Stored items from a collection
────────────────────

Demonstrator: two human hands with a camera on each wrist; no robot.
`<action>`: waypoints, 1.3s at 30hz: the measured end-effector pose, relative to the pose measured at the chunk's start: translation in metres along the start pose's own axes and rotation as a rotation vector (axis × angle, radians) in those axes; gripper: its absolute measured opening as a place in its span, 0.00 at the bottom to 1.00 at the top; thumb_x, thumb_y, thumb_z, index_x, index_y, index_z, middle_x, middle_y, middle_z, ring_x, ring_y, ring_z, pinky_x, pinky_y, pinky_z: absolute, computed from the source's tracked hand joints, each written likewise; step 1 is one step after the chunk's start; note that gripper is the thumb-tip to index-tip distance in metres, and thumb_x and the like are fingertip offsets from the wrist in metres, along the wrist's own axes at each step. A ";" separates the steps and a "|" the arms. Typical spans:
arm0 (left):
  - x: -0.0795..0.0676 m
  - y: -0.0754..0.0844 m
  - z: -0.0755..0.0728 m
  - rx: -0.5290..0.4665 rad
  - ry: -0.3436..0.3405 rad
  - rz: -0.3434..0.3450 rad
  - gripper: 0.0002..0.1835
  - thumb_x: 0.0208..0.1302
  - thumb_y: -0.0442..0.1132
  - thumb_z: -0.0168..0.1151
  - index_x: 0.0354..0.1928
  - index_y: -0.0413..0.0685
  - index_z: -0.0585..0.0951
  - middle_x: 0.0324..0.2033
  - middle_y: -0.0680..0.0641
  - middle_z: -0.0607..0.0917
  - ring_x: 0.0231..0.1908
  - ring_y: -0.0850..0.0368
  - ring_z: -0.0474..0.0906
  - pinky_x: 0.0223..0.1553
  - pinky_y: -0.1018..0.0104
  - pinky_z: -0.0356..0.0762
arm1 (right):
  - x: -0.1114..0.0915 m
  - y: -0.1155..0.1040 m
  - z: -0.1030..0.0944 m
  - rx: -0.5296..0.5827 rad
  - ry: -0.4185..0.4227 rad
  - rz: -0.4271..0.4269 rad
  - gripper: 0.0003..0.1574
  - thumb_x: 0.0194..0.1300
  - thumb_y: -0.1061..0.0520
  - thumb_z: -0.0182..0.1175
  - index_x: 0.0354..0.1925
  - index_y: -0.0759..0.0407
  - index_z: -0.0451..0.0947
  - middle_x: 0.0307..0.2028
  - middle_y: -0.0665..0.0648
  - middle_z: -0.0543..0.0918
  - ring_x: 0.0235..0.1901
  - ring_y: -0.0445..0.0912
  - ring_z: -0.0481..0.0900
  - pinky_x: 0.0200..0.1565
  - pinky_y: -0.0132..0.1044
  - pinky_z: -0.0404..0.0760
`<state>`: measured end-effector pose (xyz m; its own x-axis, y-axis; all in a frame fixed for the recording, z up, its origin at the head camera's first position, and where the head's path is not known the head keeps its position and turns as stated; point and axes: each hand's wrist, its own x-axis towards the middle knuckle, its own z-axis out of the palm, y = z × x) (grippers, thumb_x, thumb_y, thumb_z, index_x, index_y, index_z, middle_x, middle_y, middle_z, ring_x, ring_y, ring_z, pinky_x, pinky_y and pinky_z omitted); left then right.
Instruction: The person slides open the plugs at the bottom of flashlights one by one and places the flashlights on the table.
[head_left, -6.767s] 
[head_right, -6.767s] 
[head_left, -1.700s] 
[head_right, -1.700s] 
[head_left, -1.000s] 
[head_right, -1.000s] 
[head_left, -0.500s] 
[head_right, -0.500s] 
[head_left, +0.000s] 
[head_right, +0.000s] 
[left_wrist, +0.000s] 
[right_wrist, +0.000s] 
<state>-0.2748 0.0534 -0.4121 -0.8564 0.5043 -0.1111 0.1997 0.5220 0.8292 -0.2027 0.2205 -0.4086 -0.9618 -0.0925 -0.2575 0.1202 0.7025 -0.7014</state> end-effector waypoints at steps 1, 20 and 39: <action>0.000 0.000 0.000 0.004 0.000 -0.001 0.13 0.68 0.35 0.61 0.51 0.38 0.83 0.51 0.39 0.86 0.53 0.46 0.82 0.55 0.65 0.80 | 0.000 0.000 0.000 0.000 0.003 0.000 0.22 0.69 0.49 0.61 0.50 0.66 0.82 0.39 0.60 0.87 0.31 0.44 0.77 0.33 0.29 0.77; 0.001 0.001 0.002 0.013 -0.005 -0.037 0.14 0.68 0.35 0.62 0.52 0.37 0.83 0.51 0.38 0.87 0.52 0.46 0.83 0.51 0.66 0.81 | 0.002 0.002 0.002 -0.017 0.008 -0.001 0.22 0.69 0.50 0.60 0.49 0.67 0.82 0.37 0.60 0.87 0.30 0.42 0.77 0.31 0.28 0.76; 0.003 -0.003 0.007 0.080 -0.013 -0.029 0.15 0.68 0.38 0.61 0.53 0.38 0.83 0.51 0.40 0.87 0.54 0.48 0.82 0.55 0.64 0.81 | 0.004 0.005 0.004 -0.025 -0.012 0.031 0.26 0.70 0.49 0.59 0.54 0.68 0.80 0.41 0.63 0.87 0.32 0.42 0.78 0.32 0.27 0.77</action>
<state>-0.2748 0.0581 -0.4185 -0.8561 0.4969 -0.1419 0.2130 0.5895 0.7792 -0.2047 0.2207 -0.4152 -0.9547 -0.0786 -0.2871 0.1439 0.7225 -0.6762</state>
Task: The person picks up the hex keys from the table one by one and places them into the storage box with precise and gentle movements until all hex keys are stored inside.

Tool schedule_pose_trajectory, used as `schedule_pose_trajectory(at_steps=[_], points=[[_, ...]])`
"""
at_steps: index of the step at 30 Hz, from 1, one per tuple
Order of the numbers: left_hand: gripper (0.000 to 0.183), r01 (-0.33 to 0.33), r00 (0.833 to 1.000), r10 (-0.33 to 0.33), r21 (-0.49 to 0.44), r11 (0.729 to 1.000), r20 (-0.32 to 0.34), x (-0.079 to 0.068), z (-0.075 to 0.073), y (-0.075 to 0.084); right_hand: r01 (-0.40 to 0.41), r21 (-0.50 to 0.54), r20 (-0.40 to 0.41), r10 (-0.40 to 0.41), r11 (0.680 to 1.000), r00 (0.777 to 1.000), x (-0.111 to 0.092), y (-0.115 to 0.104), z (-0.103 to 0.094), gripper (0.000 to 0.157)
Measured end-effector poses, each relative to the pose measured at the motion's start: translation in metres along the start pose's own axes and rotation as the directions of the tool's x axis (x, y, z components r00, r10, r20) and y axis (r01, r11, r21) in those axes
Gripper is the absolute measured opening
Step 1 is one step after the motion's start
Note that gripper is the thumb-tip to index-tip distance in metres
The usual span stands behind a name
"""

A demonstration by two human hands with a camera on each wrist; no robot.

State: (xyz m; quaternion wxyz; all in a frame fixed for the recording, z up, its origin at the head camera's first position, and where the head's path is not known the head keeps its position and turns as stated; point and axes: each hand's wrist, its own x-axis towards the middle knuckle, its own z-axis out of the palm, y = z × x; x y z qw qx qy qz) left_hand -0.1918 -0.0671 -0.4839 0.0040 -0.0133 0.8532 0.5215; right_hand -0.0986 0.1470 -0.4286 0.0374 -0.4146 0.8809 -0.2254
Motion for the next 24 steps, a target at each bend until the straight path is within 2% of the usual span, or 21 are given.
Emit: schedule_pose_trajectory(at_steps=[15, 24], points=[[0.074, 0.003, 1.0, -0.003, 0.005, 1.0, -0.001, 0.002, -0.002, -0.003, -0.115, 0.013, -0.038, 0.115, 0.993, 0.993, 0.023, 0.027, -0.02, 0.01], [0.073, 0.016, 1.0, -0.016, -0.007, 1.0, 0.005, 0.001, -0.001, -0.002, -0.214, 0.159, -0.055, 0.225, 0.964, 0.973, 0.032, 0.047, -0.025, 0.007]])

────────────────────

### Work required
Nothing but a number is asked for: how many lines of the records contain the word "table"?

### Task solution
2